TASK DIRECTIONS ▸ Return every line of the data below exactly, but do not include the images.
═════ COLLECTED MATERIAL
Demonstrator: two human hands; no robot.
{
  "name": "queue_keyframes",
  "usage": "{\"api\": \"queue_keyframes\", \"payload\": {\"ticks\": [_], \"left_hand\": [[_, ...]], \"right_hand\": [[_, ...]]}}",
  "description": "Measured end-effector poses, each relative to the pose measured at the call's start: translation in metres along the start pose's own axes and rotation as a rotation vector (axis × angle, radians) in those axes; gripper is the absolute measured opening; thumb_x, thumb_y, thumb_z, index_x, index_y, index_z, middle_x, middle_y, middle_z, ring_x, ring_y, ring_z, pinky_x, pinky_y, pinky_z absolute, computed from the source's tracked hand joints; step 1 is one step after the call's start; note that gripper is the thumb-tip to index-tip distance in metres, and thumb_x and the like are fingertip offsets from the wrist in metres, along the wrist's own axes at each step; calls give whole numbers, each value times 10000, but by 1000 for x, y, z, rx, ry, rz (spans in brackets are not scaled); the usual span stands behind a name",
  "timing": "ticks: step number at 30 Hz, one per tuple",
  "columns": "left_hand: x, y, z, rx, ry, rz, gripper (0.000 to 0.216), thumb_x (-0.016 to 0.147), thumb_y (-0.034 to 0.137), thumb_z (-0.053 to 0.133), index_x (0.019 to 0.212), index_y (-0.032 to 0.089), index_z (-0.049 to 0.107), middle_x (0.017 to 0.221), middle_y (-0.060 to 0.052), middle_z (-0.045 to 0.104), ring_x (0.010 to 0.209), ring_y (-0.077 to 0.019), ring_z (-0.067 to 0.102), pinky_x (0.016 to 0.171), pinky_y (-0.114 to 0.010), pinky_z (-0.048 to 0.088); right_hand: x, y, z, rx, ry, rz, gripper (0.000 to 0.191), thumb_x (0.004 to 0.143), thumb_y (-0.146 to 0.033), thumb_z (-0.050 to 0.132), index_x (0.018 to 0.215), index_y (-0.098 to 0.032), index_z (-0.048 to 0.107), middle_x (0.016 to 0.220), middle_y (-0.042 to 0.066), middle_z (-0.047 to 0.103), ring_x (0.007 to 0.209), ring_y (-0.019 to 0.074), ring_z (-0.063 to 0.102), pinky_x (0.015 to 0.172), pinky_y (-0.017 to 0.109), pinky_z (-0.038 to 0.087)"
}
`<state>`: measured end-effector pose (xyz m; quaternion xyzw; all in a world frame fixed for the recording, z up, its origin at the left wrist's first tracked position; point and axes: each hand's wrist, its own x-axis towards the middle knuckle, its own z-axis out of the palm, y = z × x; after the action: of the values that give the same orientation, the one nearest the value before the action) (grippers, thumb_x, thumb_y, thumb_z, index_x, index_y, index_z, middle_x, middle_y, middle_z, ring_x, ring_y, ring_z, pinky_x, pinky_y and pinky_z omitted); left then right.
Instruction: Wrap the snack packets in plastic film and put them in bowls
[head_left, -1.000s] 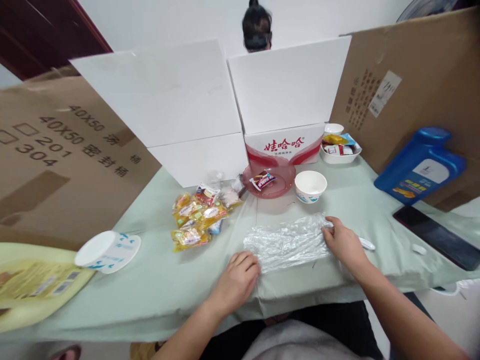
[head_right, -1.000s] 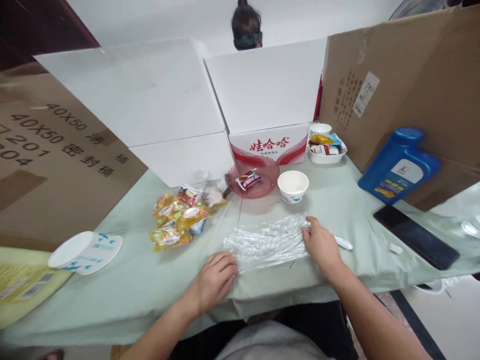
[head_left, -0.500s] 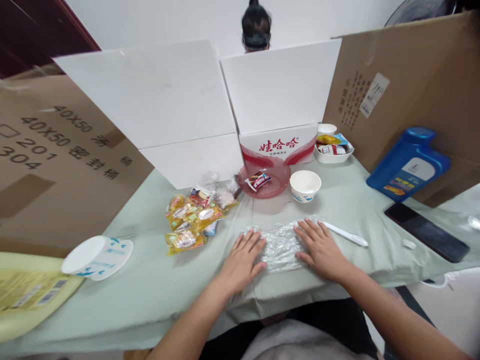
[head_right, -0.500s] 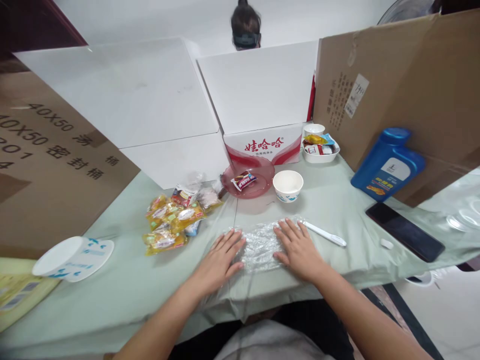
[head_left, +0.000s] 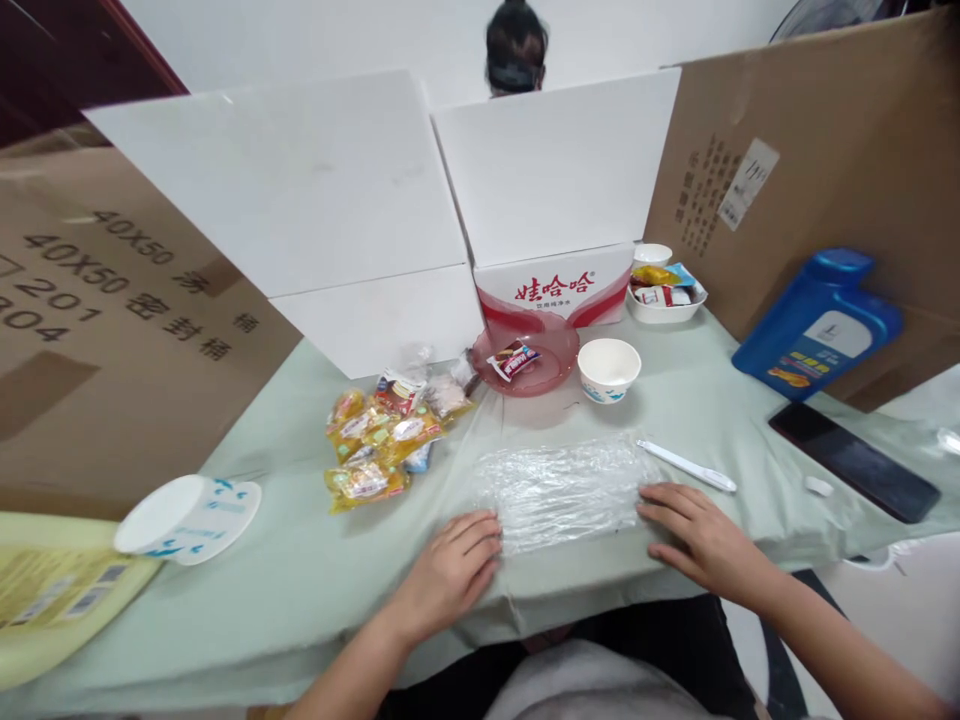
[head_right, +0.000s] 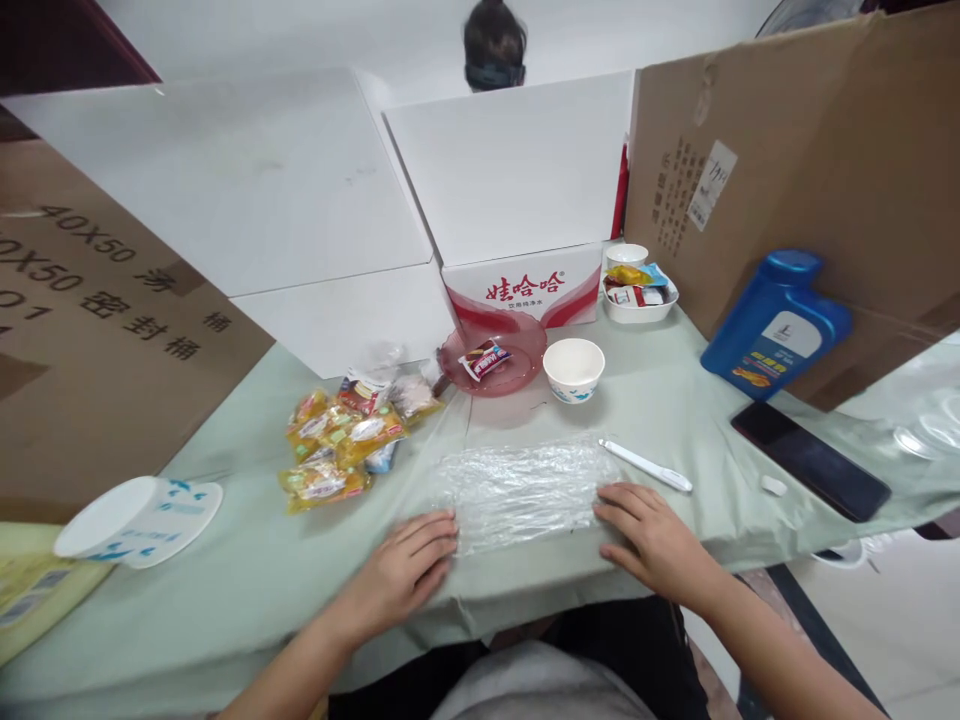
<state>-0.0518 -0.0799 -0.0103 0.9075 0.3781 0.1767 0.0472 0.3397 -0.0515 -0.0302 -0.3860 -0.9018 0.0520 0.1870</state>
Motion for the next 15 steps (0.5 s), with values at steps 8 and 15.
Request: {"api": "queue_keyframes", "payload": {"ticks": [8, 15], "left_hand": [[-7, -7, -6, -189, 96, -225, 186, 914, 156, 427, 979, 197, 597, 999, -64, 690, 989, -181, 645, 870, -308, 523], [25, -24, -1, -124, 194, -600, 190, 911, 292, 425, 989, 202, 573, 770, -5, 671, 668, -165, 646, 640, -273, 507]], "right_hand": [[-1, -8, -10, 96, 133, -1, 148, 929, -205, 494, 992, -223, 627, 1059, 71, 689, 1036, 221, 619, 892, 398, 519], [33, -7, -1, 119, 199, 385, 222, 944, -300, 399, 955, -218, 605, 884, 55, 710, 770, 200, 682, 687, 326, 543]]}}
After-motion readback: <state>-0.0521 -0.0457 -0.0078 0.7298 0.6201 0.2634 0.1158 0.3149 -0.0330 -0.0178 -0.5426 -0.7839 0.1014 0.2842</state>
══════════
EXERCISE SOLUTION ▸
Demonstrator: two human hands; no robot.
{
  "name": "queue_keyframes",
  "usage": "{\"api\": \"queue_keyframes\", \"payload\": {\"ticks\": [_], \"left_hand\": [[_, ...]], \"right_hand\": [[_, ...]]}}",
  "description": "Measured end-effector poses, each relative to the pose measured at the call's start: translation in metres along the start pose's own axes and rotation as a rotation vector (axis × angle, radians) in those axes; gripper is the absolute measured opening; thumb_x, thumb_y, thumb_z, index_x, index_y, index_z, middle_x, middle_y, middle_z, ring_x, ring_y, ring_z, pinky_x, pinky_y, pinky_z absolute, computed from the source's tracked hand joints; step 1 is one step after the call's start; note that gripper is the thumb-tip to index-tip distance in metres, and thumb_x and the like are fingertip offsets from the wrist in metres, along the wrist's own axes at each step; calls give whole numbers, each value times 10000, but by 1000 for x, y, z, rx, ry, rz (spans in brackets are not scaled); the usual span stands behind a name",
  "timing": "ticks: step number at 30 Hz, one per tuple",
  "columns": "left_hand: x, y, z, rx, ry, rz, gripper (0.000 to 0.216), thumb_x (-0.016 to 0.147), thumb_y (-0.034 to 0.137), thumb_z (-0.053 to 0.133), index_x (0.019 to 0.212), index_y (-0.032 to 0.089), index_z (-0.049 to 0.107), middle_x (0.017 to 0.221), middle_y (-0.060 to 0.052), middle_z (-0.045 to 0.104), ring_x (0.010 to 0.209), ring_y (-0.077 to 0.019), ring_z (-0.067 to 0.102), pinky_x (0.016 to 0.171), pinky_y (-0.114 to 0.010), pinky_z (-0.048 to 0.088); right_hand: x, y, z, rx, ry, rz, gripper (0.000 to 0.191), thumb_x (0.004 to 0.143), thumb_y (-0.146 to 0.033), thumb_z (-0.050 to 0.132), index_x (0.018 to 0.215), index_y (-0.098 to 0.032), index_z (-0.048 to 0.107), middle_x (0.016 to 0.220), middle_y (-0.042 to 0.066), middle_z (-0.047 to 0.103), ring_x (0.007 to 0.209), ring_y (-0.019 to 0.074), ring_z (-0.063 to 0.102), pinky_x (0.015 to 0.172), pinky_y (-0.017 to 0.109), pinky_z (-0.038 to 0.087)"
}
`<state>`: measured end-effector pose (xyz m; quaternion xyzw; all in a world frame fixed for the recording, z up, its origin at the left wrist's first tracked position; point and axes: each hand's wrist, its own x-axis towards the middle knuckle, its own z-axis out of the palm, y = z × x; after the action: of the values that give the same orientation, the one nearest the value before the action) (grippers, thumb_x, thumb_y, thumb_z, index_x, index_y, index_z, middle_x, middle_y, middle_z, ring_x, ring_y, ring_z, pinky_x, pinky_y and pinky_z omitted); left then right.
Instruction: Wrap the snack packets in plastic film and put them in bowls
[head_left, -1.000s] 
[head_right, -1.000s] 
[head_left, -0.500s] 
[head_right, -0.500s] 
[head_left, +0.000s] 
[head_right, +0.000s] 
<state>-0.0518 -0.0799 -0.0103 0.9075 0.3781 0.1767 0.0472 0.3397 -0.0515 -0.0302 -0.3860 -0.9018 0.0520 0.1870</state>
Motion for the next 15 steps (0.5 s), with values at steps 8 and 15.
Request: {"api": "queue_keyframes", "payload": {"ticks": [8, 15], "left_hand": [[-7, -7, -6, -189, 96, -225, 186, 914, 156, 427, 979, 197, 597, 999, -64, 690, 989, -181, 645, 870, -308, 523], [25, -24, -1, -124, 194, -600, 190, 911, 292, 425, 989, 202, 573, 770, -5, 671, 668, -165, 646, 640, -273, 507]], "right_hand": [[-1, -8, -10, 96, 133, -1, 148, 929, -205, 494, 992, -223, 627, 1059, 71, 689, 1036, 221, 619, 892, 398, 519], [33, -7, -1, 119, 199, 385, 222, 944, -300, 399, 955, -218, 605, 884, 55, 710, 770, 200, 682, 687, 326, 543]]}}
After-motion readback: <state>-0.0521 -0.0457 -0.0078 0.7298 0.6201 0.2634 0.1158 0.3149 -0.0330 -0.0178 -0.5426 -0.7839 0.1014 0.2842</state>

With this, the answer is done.